Entonces el médico, muerto de la vergüenza, comenzó a explicarles que la ropa lavada y esterilizada que él debería usar durante la operación, no había llegado a tiempo; y que por el bien del enfermo, y para evitar posibles complicaciones, no podía usar una vestimenta cualquiera.

 

-¡Pero esto es el colmo! ¿Cómo puede pasar algo así? –gritó desesperada Marieta-. ¡Y después dicen en el televisor que esto es una potencia médica! Yo tengo un sobrino en el gobierno. ¡Esto va a saberse! ¡Hasta por “Granma” va a salir!...

 

-Ya, Marieta –la interrumpió papá con los ojos llorosos.

 

-¡Ya, nada! ¡Alguien tiene que responder por esto! ¿Cómo van a tenerte por gusto en ese frío por más de cinco horas?

 

-¡Ay compañera, no grite tanto! –la llamaron a la cordura algunos enfermos de la sala.

 

La intromisión la molestó aún más; y poniendo en la voz toda la fuerza que pudo arrancarle a su pecho, gritó:

 

-¡Me sale del bollo!

 

-¡Marieta! ¡O te callas o te doy un par de galletas aquí mismo! –la atajó Ramona, y avanzó hacia ella con la clara intención de cumplir con su amenaza-. ¡No seas malagradecida!
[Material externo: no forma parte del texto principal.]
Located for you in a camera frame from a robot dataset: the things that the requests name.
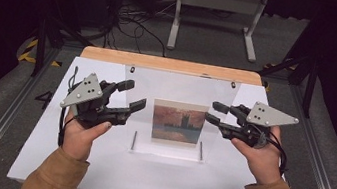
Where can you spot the white metal desk stand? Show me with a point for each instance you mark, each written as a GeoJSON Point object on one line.
{"type": "Point", "coordinates": [175, 24]}

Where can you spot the person's right hand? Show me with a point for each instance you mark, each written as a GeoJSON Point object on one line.
{"type": "Point", "coordinates": [262, 162]}

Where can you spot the black metal stand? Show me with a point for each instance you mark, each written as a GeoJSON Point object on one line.
{"type": "Point", "coordinates": [309, 88]}
{"type": "Point", "coordinates": [40, 48]}

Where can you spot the person's left hand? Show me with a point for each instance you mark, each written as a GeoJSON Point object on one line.
{"type": "Point", "coordinates": [82, 139]}

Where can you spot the painting print card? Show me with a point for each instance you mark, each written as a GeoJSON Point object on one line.
{"type": "Point", "coordinates": [179, 123]}

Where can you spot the yellow black hazard tape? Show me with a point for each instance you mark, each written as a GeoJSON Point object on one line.
{"type": "Point", "coordinates": [280, 64]}
{"type": "Point", "coordinates": [29, 53]}

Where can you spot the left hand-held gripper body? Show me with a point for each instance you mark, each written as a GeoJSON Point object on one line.
{"type": "Point", "coordinates": [87, 92]}

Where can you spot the clear acrylic photo frame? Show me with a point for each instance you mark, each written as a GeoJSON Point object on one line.
{"type": "Point", "coordinates": [177, 89]}

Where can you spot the wooden table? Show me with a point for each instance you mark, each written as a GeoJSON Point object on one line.
{"type": "Point", "coordinates": [161, 63]}

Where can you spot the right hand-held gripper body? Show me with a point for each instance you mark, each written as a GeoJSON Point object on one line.
{"type": "Point", "coordinates": [267, 117]}

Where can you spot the white board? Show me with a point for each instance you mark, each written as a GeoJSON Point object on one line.
{"type": "Point", "coordinates": [144, 175]}
El médico no tiene la culpa...

 

-¡Sa! ¡Sa! –comentó aún Marieta, con las manos en la cintura, y haciendo un ángulo de noventa grados con los pies, al tiempo que movía constantemente uno de ellos en actitud de desafío.

 

Todavía antes de dejar el hospital, Marieta golpeó varias veces el elevador, e insultó a todos los médicos y enfermeras con quienes se tropezó en el vestíbulo. Luego, en la casa, molesta por la actitud de Ramona, se encerró en el cuarto y juró no salir de ahí hasta tanto no le consiguieran el pasaje de regreso a su pueblo. Tres días duró su encierro, y en ese tiempo el agua y la poca comida que aceptaba, se la hacían llegar a través de papá.

 

-Hija, perdónala –le pedía él a Ramona-. Marieta no es mala, pero es una mujer muy bruta. Tú verás que en unos días se le pasa el berrinche.

 

Cuando llamé por teléfono para interesarme por el resultado de la operación, Ramona me puso al corriente de todo. Luego discutimos. Según ella, yo no había hecho lo suficiente por papá. Me echó en cara que había desperdiciado toda mi vida en estudios inútiles, y que si hubiese aprendido a luchar el dinero en la calle, ahora la situación sería otra.

 

-¡Acuérdate que son dos bocas más tragando! ¡Y yo sin trabajar! –me dijo-. ¡Menos mal que los novios de las niñas se han portado de lo más bien! Gracias a los quilitos que me dan es que he podido comprarle a papá carne y leche. ¡Y a Marieta! Porque antes de emperrarse, ella comía de todo lo que le conseguíamos a él.